El crédito al consumo en Uruguay comenzó a desacelerarse y la perspectiva es de que lo siga haciendo, creciendo al mismo ritmo que el Producto Interno Bruto (PIB), estimó ayer la economista Tamara Schandy de la consultora Deloitte, en una presentación realizada en el marco del Séptimo Congreso Nacional de Financiación de Consumo, Pagos y Recuperos que se realizó en el hotel Radisson.
En un mercado que se estima ronda los US$ 4.000 millones, donde el Banco República lidera con una participación del 48%, por delante de las empresas financieras no bancarias (31%) y los bancos privados (21%), Schandy comentó que si se miran los años cerrados a setiembre –como lo hacen las administradoras de crédito– el primer semestre de ese ejercicio “no fue malo”, tanto en bancos privados como en el BROU. Agregó que el semestre que terminó en marzo se dio un crecimiento “bastante importante”. Sin embargo, entre marzo y setiembre el BROU no creció y en los privados la expansión fue del 4%. En ese sentido, advirtió que se está frente a tasas de crecimiento “bien moderadas” a nivel de crédito bancario.
En referencia a las empresas financieras no bancarias, la economista dijo que si bien su nivel de actividad fue mejor que el de los bancos –al cerrar con tasas de crecimiento similares a las del ejercicio anterior–, se registró una “moderación” respecto a años anteriores.
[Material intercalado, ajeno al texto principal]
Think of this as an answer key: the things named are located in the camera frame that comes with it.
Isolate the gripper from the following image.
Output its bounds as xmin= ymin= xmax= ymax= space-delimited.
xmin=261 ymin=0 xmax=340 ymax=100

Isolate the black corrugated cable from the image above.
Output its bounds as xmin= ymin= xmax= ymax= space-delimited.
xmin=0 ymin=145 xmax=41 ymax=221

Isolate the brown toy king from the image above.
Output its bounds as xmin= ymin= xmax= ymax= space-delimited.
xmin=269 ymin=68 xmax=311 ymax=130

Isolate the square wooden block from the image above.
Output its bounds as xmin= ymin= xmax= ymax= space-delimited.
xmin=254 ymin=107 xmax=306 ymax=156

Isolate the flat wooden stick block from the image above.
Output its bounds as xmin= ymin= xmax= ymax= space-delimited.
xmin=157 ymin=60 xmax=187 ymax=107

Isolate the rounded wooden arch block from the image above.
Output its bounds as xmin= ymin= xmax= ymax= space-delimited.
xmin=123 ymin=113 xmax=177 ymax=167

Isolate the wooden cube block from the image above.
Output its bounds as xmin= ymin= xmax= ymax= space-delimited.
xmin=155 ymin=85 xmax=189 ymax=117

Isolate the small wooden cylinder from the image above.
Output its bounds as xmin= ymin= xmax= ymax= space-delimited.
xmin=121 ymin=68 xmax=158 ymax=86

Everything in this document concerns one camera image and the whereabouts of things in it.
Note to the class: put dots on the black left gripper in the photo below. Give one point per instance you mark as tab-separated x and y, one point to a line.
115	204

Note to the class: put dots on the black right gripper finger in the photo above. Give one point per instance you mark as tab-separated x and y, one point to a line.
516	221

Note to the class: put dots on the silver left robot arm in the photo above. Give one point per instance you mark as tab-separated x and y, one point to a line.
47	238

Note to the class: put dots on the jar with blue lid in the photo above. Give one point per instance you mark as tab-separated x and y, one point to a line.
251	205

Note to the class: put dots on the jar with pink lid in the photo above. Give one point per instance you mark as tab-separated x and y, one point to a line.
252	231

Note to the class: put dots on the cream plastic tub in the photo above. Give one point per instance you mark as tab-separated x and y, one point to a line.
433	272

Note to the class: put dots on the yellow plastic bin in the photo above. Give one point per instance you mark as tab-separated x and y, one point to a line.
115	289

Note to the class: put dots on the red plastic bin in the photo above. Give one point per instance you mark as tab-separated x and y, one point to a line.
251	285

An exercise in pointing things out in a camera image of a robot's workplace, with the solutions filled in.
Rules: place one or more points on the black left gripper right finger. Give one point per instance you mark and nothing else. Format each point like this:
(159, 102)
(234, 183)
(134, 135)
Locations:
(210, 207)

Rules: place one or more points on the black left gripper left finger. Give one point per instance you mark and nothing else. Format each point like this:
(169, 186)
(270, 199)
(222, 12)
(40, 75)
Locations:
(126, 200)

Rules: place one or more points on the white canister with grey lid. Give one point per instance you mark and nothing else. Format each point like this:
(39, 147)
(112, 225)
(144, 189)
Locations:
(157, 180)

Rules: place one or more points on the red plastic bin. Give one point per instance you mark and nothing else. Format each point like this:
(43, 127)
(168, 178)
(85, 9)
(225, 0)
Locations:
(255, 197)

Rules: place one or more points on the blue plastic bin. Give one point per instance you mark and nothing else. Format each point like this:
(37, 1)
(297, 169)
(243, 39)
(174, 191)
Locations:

La rentabilidad agregada de las mismas será de más de
US$ 70 millones.
Con excepción del año 2009, cuando se registró una caída en el total de los créditos al consumo otorgados en el año (-4,6%), desde por lo menos 2006, los préstamos destinados a las familias en el total del sistema financiero han crecido por encima de la actividad económica. Así, mientras que la expansión de la economía uruguaya en el año móvil a junio de este año fue de 3,6%, el financiamiento para el consumo creció 6,5%. En tanto, en 2013 el crecimiento de ese tipo de crédito fue de 10,7%, mientras que el Producto Interno Bruto (PIB) lo hizo en un 4,4%.
“Para la industria de ustedes (por los agentes financieros), es una perspectiva parecida a la de la economía, de crecimiento pero con moderación. No es una industria que crezca por arriba del PIB y con los desafíos de este nuevo ciclo; de gestión de mora y con una economía de inflación alta”, alertó Schandy.
Mora sistémica
El gerente general de Pronto!, Álvaro Hargain, advirtió que hubo un incremento de lo que denominó “morosidad sistémica” de dos o tres puntos porcentuales. Apuntó que la misma se debe a un deterioro del “entramado de valores” de la sociedad que es ahora más proclive a no cumplir con sus obligaciones. “Uruguay sigue teniendo un entramado fuerte con respecto a sus valores, pero en 16 años puedo asegurar que se ha deteriorado enormemente y que todas las preocupacioens que tenemos los uruguayos con respecto a la educación y a las familias sin dudas se refleja en los balances y en nuestro negocio”, aseguró el ejecutivo.
Además de la mora sistémica, Hargain se mostró preocupado por la inflación y por un probable aumento del desempleo a futuro. En este sentido, Schandy advirtió que ante la desaceleración de la economía, la mora “probablemente va a ser un desafío importante para la industria”. Aunque de acuerdo a sus mediciones, todavía no muestra un aumento fuerte.
Fusiones en las firmas financieras
Consultado sobre la ley de inclusión financiera, Hargain insistió en la postura de que a las empresas financieras no bancarias les “cuesta ver el negocio”. A su juicio, los bancos y las redes de cobranzas se verán en situaciones ventajosas gracias a la norma y reconoció que no ve “ni daño ni oportunidad” para su sector. Recordó que los bancos tienen hoy 1,3 millones de cuentas de sueldo, con un total en todo el país de 1,7 millones. “Algunos dicen dos millones. Ya existe eso y a nosotros (por Pronto!) nos va bien”, subrayó. Siguiendo esta línea dijo que las fusiones entre empresas del rubro son probables. “Es obvio que se ha configurado un panorama entre BBVA, Santander, Itaú y Scotiabank que tienen a las cuatro empresas más grandes del mercado”, afirmó.